Mark prides himself on his involvement with Brian and the support he gives to a terminally ill companion. He knows every aspect of Brian’s condition, and is painstaking in recounting the nature of his friend’s suffering to Beverly, Brian’s ex-wife. It is Beverly who is quick to comment on this quality. When Mark shares that Brian ‘‘falls down a lot and his face gets a little purple for a minute,’’ Beverly quips, ‘‘All the details. You’re very graphic,’’ as if she is responding to a horror film. Beverly and Mark continue to knock heads in a combative fashion, leading to Mark’s hasty exit on several occasions. Annoyed and flustered by Brian’s visitor, Mark excuses himself, but not before Beverly is again quick to note, ‘‘How are we ever going to get to know each other if you keep leaving the room?’’ When Beverly pushes Mark one last time, he fires back, ‘‘We are dying here, lady. That’s what it’s about. We are dropping like flies. Look around you, one word after another, one life after another. . . . Zap. Gone. Dead.’’

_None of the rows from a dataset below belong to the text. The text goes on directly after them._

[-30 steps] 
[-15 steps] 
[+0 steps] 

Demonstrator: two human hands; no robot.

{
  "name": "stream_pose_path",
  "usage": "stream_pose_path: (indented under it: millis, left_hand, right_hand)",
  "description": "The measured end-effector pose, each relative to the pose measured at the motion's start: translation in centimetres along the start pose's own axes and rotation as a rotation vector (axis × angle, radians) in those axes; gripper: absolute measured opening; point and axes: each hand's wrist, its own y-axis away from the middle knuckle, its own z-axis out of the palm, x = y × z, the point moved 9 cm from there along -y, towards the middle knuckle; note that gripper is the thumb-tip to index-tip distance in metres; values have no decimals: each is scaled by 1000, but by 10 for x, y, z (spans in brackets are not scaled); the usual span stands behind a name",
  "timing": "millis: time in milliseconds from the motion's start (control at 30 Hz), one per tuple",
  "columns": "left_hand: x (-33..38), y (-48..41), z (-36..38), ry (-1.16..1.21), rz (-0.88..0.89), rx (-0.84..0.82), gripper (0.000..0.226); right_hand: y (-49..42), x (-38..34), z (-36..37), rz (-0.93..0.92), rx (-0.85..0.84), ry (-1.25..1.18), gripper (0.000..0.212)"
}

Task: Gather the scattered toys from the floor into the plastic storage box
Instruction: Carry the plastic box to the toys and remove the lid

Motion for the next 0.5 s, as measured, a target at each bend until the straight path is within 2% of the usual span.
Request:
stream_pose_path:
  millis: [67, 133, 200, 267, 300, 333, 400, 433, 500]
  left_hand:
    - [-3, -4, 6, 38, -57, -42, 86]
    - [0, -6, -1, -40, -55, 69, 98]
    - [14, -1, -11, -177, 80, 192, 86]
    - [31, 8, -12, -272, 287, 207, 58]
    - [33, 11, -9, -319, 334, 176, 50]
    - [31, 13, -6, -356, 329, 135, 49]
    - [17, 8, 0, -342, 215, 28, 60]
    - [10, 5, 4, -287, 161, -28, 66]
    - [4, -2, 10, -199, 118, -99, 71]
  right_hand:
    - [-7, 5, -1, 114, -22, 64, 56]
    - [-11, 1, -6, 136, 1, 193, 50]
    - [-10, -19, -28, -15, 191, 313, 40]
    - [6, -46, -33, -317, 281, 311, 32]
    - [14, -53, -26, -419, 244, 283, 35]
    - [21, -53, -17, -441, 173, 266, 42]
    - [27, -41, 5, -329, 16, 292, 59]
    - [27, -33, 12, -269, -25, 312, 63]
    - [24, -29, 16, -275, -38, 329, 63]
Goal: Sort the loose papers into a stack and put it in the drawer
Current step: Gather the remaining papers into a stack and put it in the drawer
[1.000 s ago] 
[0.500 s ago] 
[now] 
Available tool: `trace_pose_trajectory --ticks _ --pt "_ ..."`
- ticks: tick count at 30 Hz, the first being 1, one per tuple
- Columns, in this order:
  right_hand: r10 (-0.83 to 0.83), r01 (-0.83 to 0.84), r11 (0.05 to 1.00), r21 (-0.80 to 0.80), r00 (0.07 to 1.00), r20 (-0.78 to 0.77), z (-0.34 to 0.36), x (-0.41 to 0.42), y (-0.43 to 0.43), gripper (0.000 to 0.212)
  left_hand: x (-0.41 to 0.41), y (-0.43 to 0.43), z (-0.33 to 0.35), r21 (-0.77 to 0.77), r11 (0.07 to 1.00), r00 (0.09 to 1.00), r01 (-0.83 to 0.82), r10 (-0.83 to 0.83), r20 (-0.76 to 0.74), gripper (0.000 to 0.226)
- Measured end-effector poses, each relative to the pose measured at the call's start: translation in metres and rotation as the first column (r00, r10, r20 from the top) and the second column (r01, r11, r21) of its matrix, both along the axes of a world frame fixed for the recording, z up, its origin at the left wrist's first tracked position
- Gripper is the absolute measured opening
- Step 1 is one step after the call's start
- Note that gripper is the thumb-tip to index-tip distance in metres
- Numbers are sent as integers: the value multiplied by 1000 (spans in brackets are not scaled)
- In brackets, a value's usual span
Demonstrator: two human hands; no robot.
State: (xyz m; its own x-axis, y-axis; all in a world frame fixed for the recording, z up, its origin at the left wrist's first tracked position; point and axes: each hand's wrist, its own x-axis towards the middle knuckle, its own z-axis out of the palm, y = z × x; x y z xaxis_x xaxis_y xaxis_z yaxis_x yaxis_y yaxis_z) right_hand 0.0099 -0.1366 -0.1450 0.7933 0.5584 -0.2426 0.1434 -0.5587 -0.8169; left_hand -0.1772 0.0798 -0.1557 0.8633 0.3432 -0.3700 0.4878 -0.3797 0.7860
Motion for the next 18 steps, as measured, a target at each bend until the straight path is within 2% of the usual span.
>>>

Mark is dying, symbolically, because his future—supporting Brian—will be denied to him with Brian’s death. Beverly exposes Mark’s selfish motives for taking care of Brian. She tells Mark that he doesn’t ‘‘need to dirty’’ his hands with ‘‘that kind of rotten, putrid, filth, unless of course you need the money.’’ The scene reaches its climax as Mark and Beverly exchange slaps. At this point, Mark breaks down, stating, ‘‘I don’t want him to die,’’ repeatedly. The tension eases at the end of the play when the audience discovers Mark has chosen to remain with Brian, and has undergone an emotional transformation. When Brian calls himself disgusting, Mark replies, ‘‘No you’re not. Just wet.’’

Finally, there is Agnes. She reveals in a conversation with the interviewer that she has actually been humoring her mother by writing letters to her. Agnes composes and signs the letters as if they are actually from Claire, who has, at this point, been dead for several years. She offers an explanation, claiming that ‘‘it means so much to [Felicity],’’ adding, ‘‘people need something to keep them going.’’ At first, it would seem Felicity was the person who needed to be humored. When asked if such letter writing makes her happy, Agnes hesitates before answering ‘‘yes.’’ Agnes reveals a need to write letters to maintain a relationship between herself and her mother.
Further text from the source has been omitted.